= Problem details =
Within the records that follow, restate exactly the lines from the line with "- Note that" down to the line with "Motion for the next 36", including both. Omit the pictures.

━━━ Provided information

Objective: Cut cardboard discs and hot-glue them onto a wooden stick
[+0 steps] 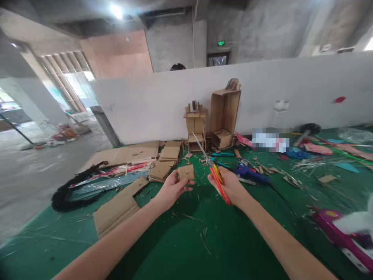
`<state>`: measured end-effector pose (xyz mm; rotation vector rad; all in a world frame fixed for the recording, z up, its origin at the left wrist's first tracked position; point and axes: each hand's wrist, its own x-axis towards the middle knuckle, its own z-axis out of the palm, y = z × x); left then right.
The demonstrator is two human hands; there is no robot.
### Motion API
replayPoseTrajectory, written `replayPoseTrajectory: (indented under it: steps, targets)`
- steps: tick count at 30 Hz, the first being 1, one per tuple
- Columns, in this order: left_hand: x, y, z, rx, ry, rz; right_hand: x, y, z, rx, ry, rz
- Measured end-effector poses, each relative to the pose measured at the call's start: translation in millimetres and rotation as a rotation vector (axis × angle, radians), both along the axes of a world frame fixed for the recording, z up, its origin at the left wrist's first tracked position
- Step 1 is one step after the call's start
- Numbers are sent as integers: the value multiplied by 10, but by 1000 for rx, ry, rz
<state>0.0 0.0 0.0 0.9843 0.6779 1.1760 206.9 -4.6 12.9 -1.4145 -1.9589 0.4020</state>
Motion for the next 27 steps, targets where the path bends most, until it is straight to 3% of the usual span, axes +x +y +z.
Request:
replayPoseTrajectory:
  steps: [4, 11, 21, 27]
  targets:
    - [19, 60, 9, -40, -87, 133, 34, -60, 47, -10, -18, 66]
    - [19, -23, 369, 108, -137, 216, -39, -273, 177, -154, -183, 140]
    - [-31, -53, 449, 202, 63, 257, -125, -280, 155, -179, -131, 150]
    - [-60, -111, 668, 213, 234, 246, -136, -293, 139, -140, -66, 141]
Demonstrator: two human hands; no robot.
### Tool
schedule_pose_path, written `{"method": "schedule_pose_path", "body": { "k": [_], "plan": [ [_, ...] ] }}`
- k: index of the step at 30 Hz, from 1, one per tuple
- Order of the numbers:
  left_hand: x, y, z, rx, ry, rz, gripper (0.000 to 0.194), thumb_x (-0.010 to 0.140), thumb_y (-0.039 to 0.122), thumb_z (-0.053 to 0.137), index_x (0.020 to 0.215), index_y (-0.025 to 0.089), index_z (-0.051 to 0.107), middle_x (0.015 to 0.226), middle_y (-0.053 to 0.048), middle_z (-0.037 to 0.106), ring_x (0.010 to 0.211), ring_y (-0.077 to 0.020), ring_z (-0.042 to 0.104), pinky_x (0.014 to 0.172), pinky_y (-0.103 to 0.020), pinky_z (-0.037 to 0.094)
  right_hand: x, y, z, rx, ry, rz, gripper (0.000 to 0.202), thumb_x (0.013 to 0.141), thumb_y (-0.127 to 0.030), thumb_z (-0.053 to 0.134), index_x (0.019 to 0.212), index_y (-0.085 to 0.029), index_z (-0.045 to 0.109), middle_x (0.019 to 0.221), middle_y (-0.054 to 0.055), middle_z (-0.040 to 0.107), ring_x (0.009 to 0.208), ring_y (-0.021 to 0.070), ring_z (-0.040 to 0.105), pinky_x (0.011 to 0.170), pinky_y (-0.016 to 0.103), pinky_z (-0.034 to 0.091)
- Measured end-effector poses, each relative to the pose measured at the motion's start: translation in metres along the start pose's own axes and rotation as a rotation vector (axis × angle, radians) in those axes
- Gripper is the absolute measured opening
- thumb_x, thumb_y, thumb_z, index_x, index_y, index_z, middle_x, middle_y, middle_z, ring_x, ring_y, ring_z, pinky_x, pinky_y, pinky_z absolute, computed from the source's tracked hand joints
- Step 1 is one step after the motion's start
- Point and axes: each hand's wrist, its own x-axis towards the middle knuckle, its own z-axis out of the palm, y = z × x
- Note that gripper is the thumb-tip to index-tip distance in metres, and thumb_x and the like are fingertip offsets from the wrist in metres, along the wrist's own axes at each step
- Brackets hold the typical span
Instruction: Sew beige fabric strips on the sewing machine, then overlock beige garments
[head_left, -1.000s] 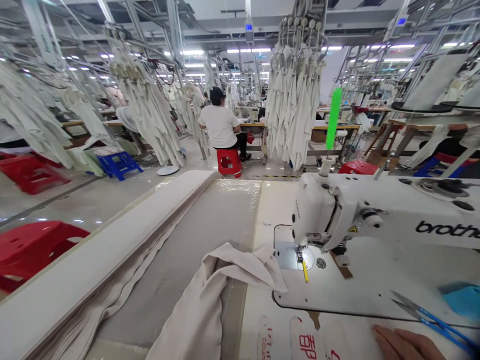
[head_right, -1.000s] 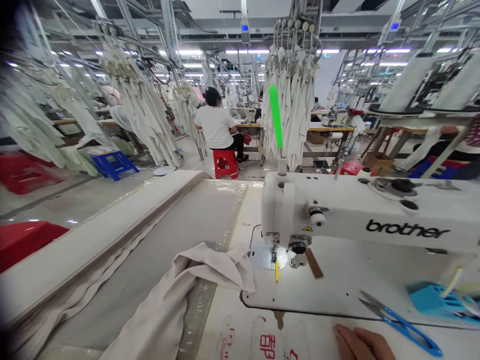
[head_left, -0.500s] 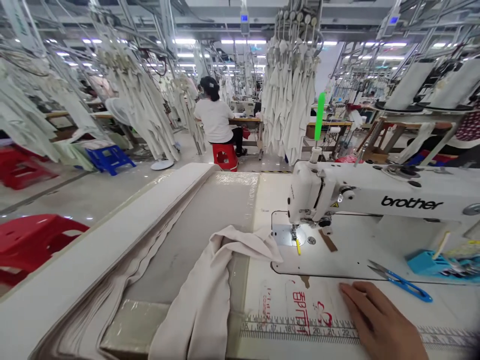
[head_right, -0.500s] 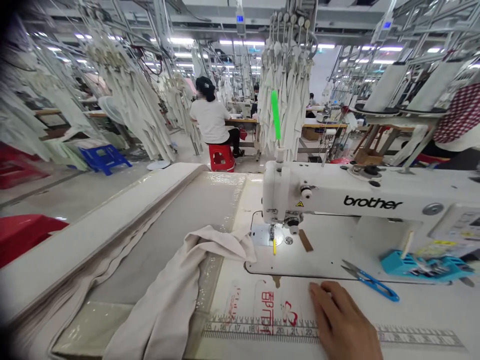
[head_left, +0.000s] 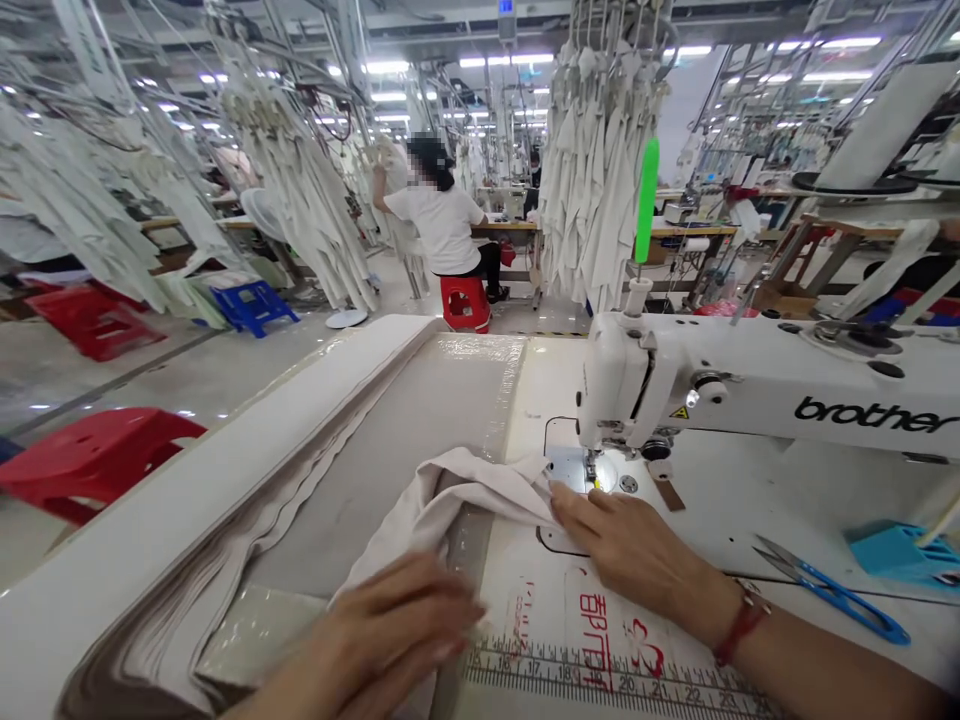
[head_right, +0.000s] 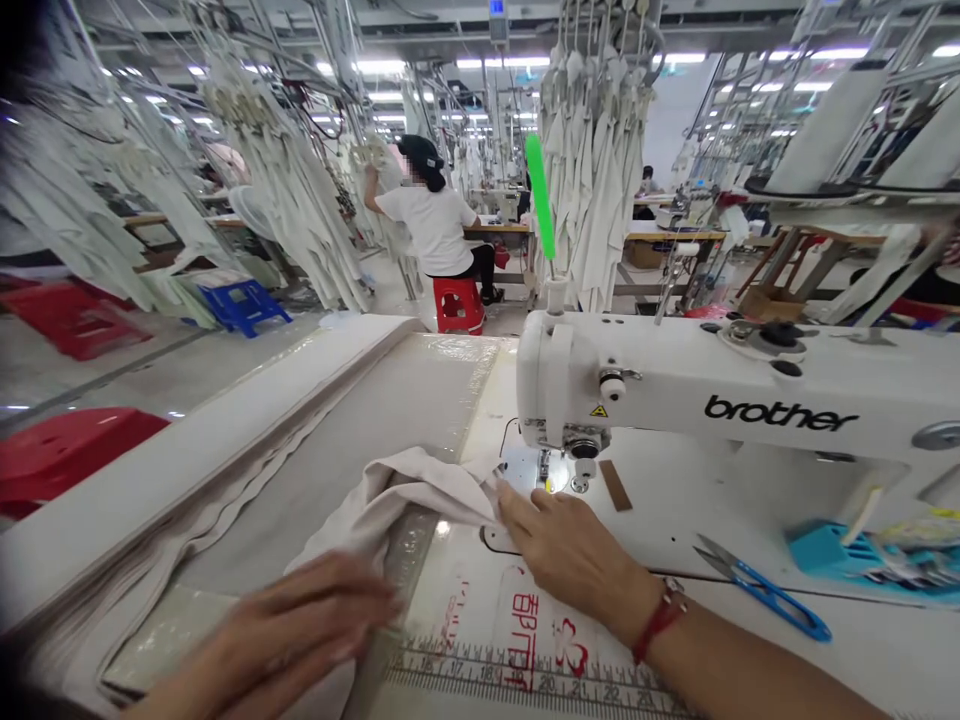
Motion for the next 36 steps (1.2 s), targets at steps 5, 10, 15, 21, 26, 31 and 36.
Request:
{"method": "schedule_pose_path", "body": {
  "k": [5, 10, 15, 21, 26, 31, 36],
  "plan": [
    [0.105, -0.026, 0.023, 0.476, -0.125, 0.344, 0.031, 0.102, 0.029, 0.041, 0.128, 0.023, 0.057, 0.143, -0.006, 0.055, 0.136, -0.0227, 0.046, 0.12, -0.054, 0.027, -0.02, -0.004, 0.002, 0.023, -0.011, -0.002, 0.05, 0.075, 0.003, 0.045, 0.121, -0.006, 0.061, 0.127, 0.013, 0.067, 0.069, 0.0195, 0.068, 0.047, 0.032, 0.052],
    [0.13, -0.047, 0.035, 0.661, -0.127, 0.434, 0.038, 0.103, 0.029, 0.039, 0.139, 0.023, 0.047, 0.146, -0.007, 0.052, 0.139, -0.0247, 0.042, 0.117, -0.053, 0.032, -0.026, -0.009, -0.002, -0.038, -0.011, 0.088, 0.055, 0.067, -0.001, 0.05, 0.12, -0.005, 0.062, 0.126, 0.016, 0.067, 0.064, 0.0192, 0.065, 0.046, 0.031, 0.052],
    [0.158, -0.044, 0.032, 0.712, -0.132, 0.565, 0.037, 0.1, 0.022, 0.04, 0.134, 0.027, 0.053, 0.134, -0.008, 0.059, 0.131, -0.0248, 0.049, 0.117, -0.057, 0.028, -0.025, -0.006, 0.001, -0.104, -0.006, 0.163, 0.052, 0.066, -0.002, 0.049, 0.116, -0.003, 0.064, 0.122, 0.019, 0.068, 0.058, 0.0187, 0.064, 0.04, 0.029, 0.05],
    [0.174, -0.044, 0.038, 0.676, -0.092, 0.586, 0.035, 0.098, 0.022, 0.04, 0.127, 0.023, 0.06, 0.119, -0.009, 0.066, 0.125, -0.027, 0.053, 0.115, -0.058, 0.028, -0.027, -0.007, 0.006, -0.097, 0.035, 0.276, 0.057, 0.06, 0.0, 0.046, 0.114, -0.007, 0.063, 0.119, 0.014, 0.071, 0.058, 0.0196, 0.065, 0.042, 0.031, 0.052],
    [0.169, -0.045, 0.043, 0.661, -0.107, 0.546, 0.035, 0.1, 0.021, 0.037, 0.127, 0.021, 0.06, 0.115, -0.009, 0.068, 0.118, -0.0258, 0.059, 0.11, -0.052, 0.039, -0.026, -0.008, 0.005, -0.075, 0.055, 0.35, 0.054, 0.058, 0.0, 0.047, 0.109, -0.01, 0.061, 0.11, 0.01, 0.073, 0.051, 0.0186, 0.062, 0.039, 0.032, 0.052],
    [0.172, -0.041, 0.045, 0.678, -0.145, 0.519, 0.04, 0.101, 0.021, 0.029, 0.127, 0.013, 0.058, 0.122, -0.016, 0.064, 0.121, -0.0307, 0.058, 0.104, -0.055, 0.045, -0.028, -0.009, 0.01, -0.091, 0.038, 0.375, 0.059, 0.055, 0.001, 0.048, 0.112, -0.007, 0.06, 0.107, 0.009, 0.073, 0.049, 0.0178, 0.06, 0.036, 0.033, 0.052],
    [0.174, -0.038, 0.046, 0.668, -0.181, 0.494, 0.039, 0.101, 0.02, 0.031, 0.13, 0.013, 0.056, 0.122, -0.016, 0.063, 0.122, -0.0316, 0.057, 0.105, -0.057, 0.044, -0.029, -0.01, 0.012, -0.08, 0.01, 0.378, 0.065, 0.052, 0.002, 0.048, 0.116, -0.007, 0.058, 0.114, 0.011, 0.071, 0.055, 0.0192, 0.064, 0.04, 0.033, 0.057]
  ]
}}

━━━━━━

= Your response =
- Note that gripper is the thumb-tip to index-tip distance in metres, and thumb_x and the like are fingertip offsets from the wrist in metres, along the wrist's own axes at each step
- Brackets hold the typical span
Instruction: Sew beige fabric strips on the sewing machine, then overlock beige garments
[head_left, -1.000s] 
[head_right, -1.000s] 
[head_left, -0.500s] 
[head_right, -0.500s] 
[head_left, +0.000s] 
[head_right, +0.000s] 
Motion for the next 36 steps (1.2 s), targets at steps 5, 10, 15, 21, 26, 31 and 36.

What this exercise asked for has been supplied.